- _Assignment_
Transcribe, without alteration, only the lines from the one containing "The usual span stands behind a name" through the last line of the material, both ends included.

-- Dataset section follows --

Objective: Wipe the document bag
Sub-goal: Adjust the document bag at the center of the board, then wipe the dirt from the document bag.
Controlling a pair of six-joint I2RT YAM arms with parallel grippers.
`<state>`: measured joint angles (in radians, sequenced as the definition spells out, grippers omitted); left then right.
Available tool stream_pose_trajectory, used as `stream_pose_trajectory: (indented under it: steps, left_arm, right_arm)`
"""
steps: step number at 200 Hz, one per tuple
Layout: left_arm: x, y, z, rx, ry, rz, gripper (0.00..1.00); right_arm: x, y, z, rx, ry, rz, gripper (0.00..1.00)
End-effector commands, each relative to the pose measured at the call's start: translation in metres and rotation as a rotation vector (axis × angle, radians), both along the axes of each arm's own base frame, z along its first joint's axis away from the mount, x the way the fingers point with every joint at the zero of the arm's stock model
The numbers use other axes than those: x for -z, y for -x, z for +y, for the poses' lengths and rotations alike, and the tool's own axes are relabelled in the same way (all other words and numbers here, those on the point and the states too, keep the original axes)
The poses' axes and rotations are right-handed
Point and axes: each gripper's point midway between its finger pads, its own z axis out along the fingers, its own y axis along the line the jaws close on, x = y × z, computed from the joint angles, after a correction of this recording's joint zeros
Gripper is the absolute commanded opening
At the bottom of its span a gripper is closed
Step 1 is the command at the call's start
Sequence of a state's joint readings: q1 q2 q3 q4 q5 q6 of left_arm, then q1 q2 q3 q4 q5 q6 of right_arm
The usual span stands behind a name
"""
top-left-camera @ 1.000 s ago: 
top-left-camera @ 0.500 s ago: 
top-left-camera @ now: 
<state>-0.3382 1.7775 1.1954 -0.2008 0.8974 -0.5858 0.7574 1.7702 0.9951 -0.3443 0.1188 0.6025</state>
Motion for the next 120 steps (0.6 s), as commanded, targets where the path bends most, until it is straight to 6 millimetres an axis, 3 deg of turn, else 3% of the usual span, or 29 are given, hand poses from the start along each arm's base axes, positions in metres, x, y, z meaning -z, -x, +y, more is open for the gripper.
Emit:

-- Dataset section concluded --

- _Solution to this task_
The usual span stands behind a name
"""
top-left-camera @ 1.000 s ago: 
top-left-camera @ 0.500 s ago: 
top-left-camera @ now: 
<state>-0.3382 1.7775 1.1954 -0.2008 0.8974 -0.5858 0.7574 1.7702 0.9951 -0.3443 0.1188 0.6025</state>
Motion for the next 120 steps (0.6 s), as commanded, targets where the path bends most, until it is straight to 6 millimetres an axis, 3 deg of turn, else 3% of the usual span, or 29 are given, hand poses from the start along each arm's base axes, positions in metres, x, y, z meaning -z, -x, +y, more is open for the gripper.
Emit:

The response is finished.